The researchers, led by first author Thomas Miller, Ph.D., and senior author David D. Roberts, Ph.D., both of the Laboratory of Pathology in NIH's National Cancer Institute (NCI), found in mouse and human cell experiments that amyloid-beta, the main component of the plaques that accumulate on brain cells in Alzheimer's, binds to a cell surface receptor called CD36, which causes decreased activity of the enzyme soluble guanylate cyclase to reduce NO signaling. But that inhibitory effect required the presence of and interaction with CD47, another cell surface protein, indicating that additional steps in the pathway remain to be identified.

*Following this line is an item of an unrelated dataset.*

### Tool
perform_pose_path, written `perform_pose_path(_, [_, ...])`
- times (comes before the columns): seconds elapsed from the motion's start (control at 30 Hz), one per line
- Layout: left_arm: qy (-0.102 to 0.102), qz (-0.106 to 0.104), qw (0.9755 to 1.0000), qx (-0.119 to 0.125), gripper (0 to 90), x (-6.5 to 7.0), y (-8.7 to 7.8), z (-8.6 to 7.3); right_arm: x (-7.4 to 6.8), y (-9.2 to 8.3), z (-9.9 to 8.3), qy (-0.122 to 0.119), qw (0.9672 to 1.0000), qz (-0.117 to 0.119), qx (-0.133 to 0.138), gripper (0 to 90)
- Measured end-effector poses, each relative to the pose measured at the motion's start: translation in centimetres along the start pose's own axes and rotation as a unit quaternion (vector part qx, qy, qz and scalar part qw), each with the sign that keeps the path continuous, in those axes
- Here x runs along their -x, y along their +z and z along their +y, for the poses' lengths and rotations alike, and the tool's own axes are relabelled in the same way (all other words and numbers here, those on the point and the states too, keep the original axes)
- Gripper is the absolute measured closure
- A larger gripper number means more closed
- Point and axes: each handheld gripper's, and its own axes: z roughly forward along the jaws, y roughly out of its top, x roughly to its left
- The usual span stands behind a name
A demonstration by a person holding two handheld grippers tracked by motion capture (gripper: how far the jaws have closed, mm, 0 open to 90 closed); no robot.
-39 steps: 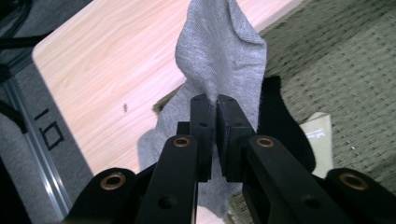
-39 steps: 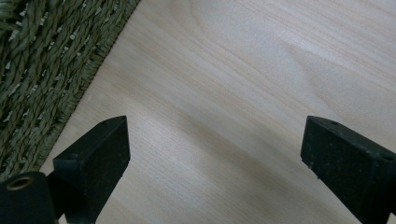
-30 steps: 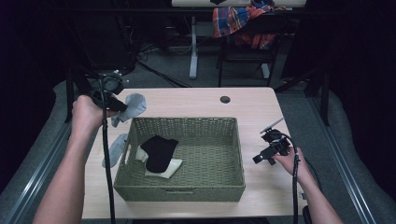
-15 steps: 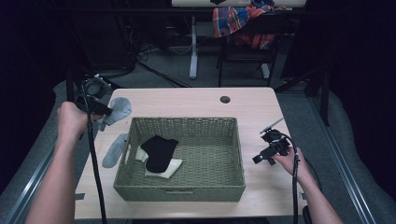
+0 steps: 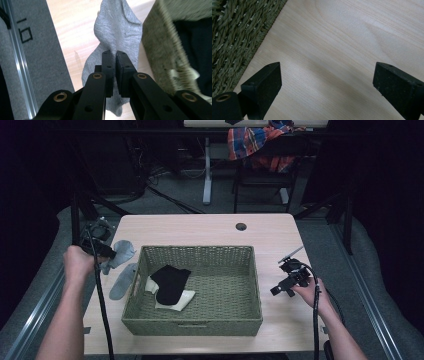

"It's possible that an agent that could block either CD36 or CD47 could slow the progress of neuronal degeneration in Alzheimer's by protecting the production of NO in the brain," Dr. Isenberg said. "Importantly, we have already indentified therapeutic agents that can interrupt the inhibitory signal induced by these interactions to maximize NO production, signaling and sensitivity."

He and his colleagues currently are studying such blockers in a variety of disease models.

Co-authors of the paper include Hubert B. Shih and Yichen Wang, both of NCI. The research was funded by NCI and the Howard Hughes Medical Institute.